Distributed Application Runtime, DaprVideo - Event drive portable runtime for building distributed applications on the cloud.  Open source project tries to support any language/framework, consistent portable APIs, and extensible components that are platform agnostic.  HTTP API.    Secure Service to service calls, state management, publish and subscribe (For Azure ESB, Azure Queue), resource binding (Azure Functions), observability (Azure Signal-R service), Secret stores (Azure Key Vault) components to provide specific functionality.  Building blocks are made up of components.  

Cell Architecture: a collection of components that are connectable and observable.  Cell Gateway is basically the service exposed.  Similar to APIM/API Gateway.  1 or more cell components make up Cell Gateway for ingress data.  Egress is done using Sidecar (App Insights is a great example of a sidecar service pattern).

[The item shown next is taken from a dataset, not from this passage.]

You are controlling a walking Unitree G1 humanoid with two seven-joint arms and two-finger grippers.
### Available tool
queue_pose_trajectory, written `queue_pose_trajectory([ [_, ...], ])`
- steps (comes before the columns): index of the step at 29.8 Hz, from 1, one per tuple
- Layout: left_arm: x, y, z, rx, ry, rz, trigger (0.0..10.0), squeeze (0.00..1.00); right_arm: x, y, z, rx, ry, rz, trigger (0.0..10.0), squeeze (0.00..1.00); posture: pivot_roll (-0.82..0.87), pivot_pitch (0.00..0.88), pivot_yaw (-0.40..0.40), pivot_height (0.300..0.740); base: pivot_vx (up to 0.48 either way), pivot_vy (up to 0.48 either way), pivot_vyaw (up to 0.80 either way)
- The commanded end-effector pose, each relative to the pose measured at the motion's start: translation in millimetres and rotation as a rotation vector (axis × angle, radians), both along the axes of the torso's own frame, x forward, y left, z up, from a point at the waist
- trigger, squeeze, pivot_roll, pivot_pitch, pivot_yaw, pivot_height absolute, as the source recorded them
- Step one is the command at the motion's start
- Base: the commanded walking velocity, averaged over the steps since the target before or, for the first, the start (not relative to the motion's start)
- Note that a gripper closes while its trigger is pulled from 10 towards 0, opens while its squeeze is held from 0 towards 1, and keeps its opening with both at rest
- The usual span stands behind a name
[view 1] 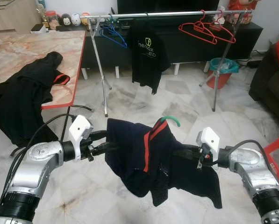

It is basically API first architecture.

SAST/DAST: are application security testing methodologies used to find application vulnerabilities.  Another threat modeling approach is STRIDE.

DACI (Decision Making Framework): stands for "driver, approver, contributor, informed", used to make effective and efficient group/team decisions.

OpenAPI vs GraphQL
OpenAPI specification (previously known as the Swagger specification) is my default for an API, this allows for a known RESTful API that anyone with access can use.   Open API has set contracts that returned defined objects which is great, you can work with the API like a database with simple CRUD operations as defined by the specification.  The issue is that the returned objects are fixed in structure so you may need 2 or more queries to get the data you are looking for.  Alternatively, GraphQL allows the developer to ask for the data exactly as the want it.
Open API example:
/api/user/{2} returns the user object  // Get the user object for user 2
/api/users/{2}/orders/10  // Returns the last 10 orders for the user
GraphQL example:
Post a single HTTP request.
query {
 User(id: "") {
    name
    email
    orders(last: 10 {
      orderid
      totalamount
      datemodified
    }
 }
You can see that GraphQL is potentially a better choice for complex changing systems. I also like the idea of using HASURA for ORM against PostgreSQL (hopefully SQL Server and others).